Afterward, as we were lying side by side, she said, “You know, when I was saying earlier that the club was a real guy thing, I wasn’t just making war-between-the-sexes jokes. It’s very much a male province, getting together to work out a relationship with mortality. You boys like to look at the big picture.”

“And girls just want to have fun?”

“And pick out drapes,” she said, “and exchange recipes, and talk about men.”

“And shoes.”

“Well, shoes are important. You’re an old bear. What do you know about shoes?”

“Precious little.”

“Exactly.” She yawned. “I’m making it sound as though women’s concerns are trivial, and I don’t think that for a minute. But I do believe we take shorter views. Can you think of a single female philosopher?
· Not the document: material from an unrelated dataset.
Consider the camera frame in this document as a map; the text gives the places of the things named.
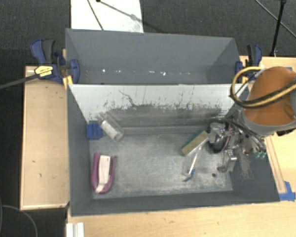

Because I can’t.”

“I wonder why that is.”

“It’s probably biological, or anthropological, anyway. When you guys finished hunting and gathering, you could sit around the campfire and think long thoughts. Women didn’t have time for that. We had to be more centered on home and hearth.” She yawned again. “I could formulate a theory,” she said, “but I’m one of those practical broads, and I’m going to sleep. You work it out, okay?”

I don’t know that I worked anything out, but a few minutes later I said, “What about Hannah Arendt? And Susan Sontag? Wouldn’t you call them philosophers?”

I didn’t get an answer. Ms. Practicality was sleeping.